• [DIRECTIONS FOR THIS TASK]:
From the line containing "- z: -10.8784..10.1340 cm" to the last line below, retype everything word for word.

• [COLLECTED DATA]:
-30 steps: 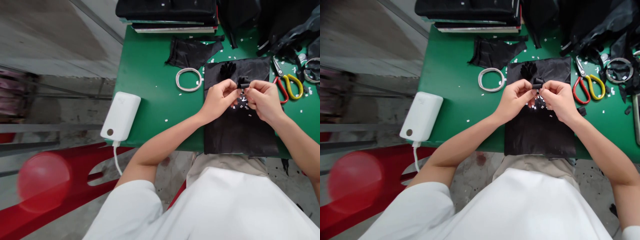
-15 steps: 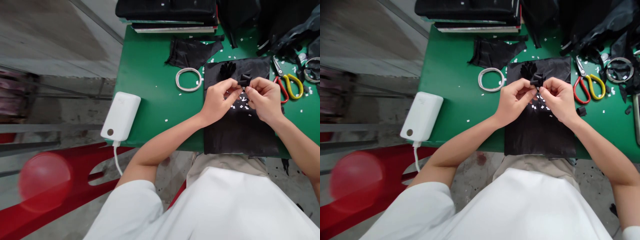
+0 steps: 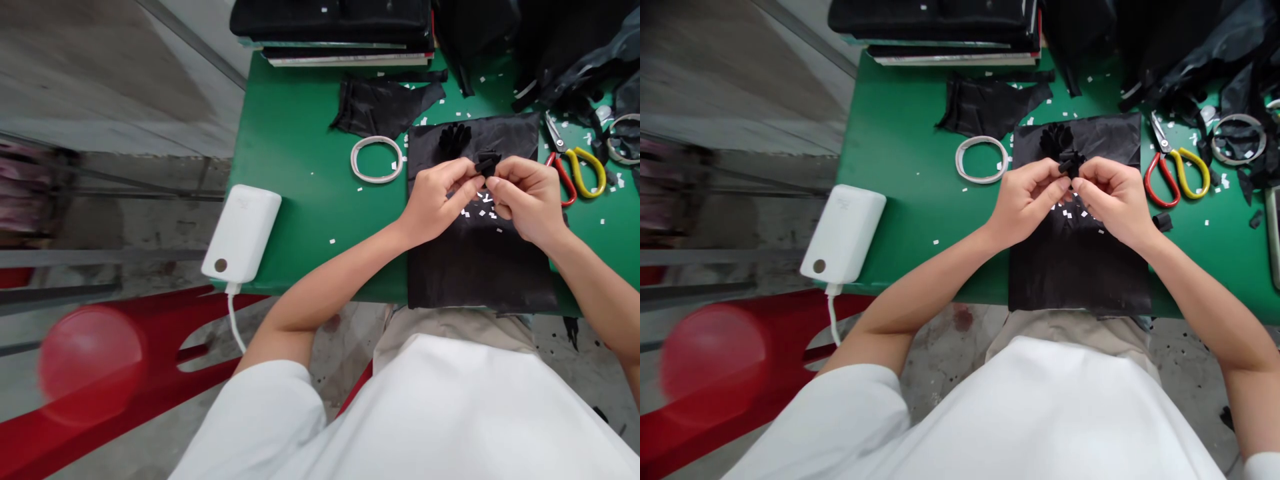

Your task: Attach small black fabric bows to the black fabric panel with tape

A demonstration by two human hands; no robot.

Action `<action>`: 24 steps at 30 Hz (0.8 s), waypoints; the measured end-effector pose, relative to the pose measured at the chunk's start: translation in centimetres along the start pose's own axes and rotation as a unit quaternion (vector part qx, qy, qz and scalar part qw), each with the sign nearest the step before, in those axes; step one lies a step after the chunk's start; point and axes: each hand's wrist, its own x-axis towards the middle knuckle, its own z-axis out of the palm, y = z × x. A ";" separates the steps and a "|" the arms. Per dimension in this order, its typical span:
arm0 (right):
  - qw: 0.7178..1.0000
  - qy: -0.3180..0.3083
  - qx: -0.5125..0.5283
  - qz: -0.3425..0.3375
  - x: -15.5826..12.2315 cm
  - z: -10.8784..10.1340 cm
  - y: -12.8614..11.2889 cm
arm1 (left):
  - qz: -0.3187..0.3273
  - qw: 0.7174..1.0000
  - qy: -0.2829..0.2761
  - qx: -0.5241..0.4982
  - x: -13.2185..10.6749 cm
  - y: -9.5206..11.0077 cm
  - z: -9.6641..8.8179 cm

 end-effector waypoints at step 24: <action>0.998 0.006 0.029 0.048 0.1 0.3 0.0 | -0.013 1.000 -0.002 -0.011 0.0 0.3 0.0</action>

• [RESPONSE BOX]:
  - z: -10.8784..10.1340 cm
  - y: -12.8614..11.2889 cm
arm1 (left):
  - qz: -0.3187..0.3273
  - qw: 0.7174..1.0000
  - qy: -0.2829..0.2761
  - qx: -0.5241..0.4982
  - x: -13.2185..10.6749 cm
  - y: -9.5206..11.0077 cm
  - z: -9.6641..8.8179 cm

 end-effector waypoints at step 24: <action>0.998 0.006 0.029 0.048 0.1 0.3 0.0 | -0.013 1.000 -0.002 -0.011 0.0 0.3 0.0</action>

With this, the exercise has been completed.